County to get drug treatment courtPublished 10:28am Thursday, November 5, 2009
By JESSICA SIEFF
Niles Daily Star
Berrien County Commissioners are expected today to officially accept grant funds awarded to the county in September for the development of a countywide drug treatment court.
The grant is in the amount of $342,800 to be distributed over three years and will aid in facilitating a new program that will handle certain types of drug offenders differently than in standard drug court.
“It is not specific to treatment,” said grant coordinator Jenny Grimm of the standard drug courts.
A drug treatment court, she said, “is going to be a little bit more intensive when it comes to judicial supervision.”

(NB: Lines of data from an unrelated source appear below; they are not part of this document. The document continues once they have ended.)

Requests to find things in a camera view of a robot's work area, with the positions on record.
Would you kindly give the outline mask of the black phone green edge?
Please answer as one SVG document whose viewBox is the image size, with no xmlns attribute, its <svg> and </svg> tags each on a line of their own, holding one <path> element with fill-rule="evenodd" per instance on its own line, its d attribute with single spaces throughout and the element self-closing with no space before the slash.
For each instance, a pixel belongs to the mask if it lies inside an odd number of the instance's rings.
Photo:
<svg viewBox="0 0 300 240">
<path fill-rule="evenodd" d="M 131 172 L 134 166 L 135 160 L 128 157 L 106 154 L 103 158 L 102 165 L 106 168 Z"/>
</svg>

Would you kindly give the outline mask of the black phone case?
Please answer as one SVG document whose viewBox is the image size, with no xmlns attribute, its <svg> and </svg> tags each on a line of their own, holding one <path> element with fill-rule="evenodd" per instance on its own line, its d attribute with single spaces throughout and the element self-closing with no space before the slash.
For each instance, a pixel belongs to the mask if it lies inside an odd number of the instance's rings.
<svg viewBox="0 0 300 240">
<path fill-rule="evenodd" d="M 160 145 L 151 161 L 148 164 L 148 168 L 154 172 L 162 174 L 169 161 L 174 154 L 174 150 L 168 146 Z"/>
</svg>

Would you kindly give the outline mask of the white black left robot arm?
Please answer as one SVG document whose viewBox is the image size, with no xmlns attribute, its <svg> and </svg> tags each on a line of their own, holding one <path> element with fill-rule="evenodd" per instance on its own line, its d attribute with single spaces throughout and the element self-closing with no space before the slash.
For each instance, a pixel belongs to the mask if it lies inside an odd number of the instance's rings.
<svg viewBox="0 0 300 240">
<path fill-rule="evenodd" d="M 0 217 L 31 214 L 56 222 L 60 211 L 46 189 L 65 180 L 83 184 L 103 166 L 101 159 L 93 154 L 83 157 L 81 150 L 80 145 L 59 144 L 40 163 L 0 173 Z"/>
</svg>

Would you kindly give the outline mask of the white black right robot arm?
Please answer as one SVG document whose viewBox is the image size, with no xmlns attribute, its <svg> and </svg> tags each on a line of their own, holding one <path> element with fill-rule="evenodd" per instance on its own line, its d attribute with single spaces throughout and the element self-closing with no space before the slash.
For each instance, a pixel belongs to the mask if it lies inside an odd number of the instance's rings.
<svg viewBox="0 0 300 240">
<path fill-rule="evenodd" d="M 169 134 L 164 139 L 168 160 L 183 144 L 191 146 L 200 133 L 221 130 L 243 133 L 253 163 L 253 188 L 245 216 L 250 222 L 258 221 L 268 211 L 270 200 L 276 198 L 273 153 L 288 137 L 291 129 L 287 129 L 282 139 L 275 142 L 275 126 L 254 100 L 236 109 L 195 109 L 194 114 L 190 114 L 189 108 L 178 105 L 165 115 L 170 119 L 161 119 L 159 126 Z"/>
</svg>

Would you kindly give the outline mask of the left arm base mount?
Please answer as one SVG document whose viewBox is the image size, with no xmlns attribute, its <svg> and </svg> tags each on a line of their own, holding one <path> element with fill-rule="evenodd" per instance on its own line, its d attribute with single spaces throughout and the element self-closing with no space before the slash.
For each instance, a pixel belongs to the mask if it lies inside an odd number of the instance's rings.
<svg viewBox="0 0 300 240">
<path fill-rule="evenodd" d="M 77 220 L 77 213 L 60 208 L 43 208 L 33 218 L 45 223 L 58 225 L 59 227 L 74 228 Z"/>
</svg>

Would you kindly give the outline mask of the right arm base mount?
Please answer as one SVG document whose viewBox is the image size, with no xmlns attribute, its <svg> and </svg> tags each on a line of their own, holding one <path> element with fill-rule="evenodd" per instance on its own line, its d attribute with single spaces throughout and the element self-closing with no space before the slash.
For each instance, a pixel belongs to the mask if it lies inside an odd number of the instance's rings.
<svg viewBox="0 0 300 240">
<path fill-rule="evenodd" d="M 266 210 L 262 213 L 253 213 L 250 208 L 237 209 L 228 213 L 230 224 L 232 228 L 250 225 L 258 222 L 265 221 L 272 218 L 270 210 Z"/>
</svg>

For offenders appearing before such a court, what will be found is a more interactive process and a program expected to last around 15 months.
During that time offenders might be required to take part in substance abuse treatment courses or programs, meet with mental health professionals if needed, face tougher sanctions if they break the rules or find incentives if they excel in the program.
The bottom line, Grimm said, is that offenders will “receive the treatment that they need.
“It will be a specific court,” she continued.
Offenders coming in would essentially develop relationships with judges and various officers of the court and even law enforcement in an effort to ensure their success in the program.
“You’re handling them differently,” Grimm said of offenders. “You’re going to be treating a user differently than a dealer.”
Those types of offenders, Grimm said, are who would find themselves eligible for the drug treatment court program.
The funds will go toward training and possible salary – should additional personnel be needed – as well as the costs of using outside specific providers that might be needed for services that would be specific to the offender, such as counseling or medical services.
The program would not start, Grimm estimated, until 2010.
And there is plenty of preparation that still needs to be done.
“When you’re asking people to come back in and talk to judges, it becomes very time consuming,” Grimm said.
Offenders coming into the program will begin and end their experience before the drug treatment court, part of their sentencing “will be to participate in this program.”
Grimm estimated 40 offenders on average appear before the current drug court who would be eligible for the program.
Non-violent offenders would take part in the program, Grimm said.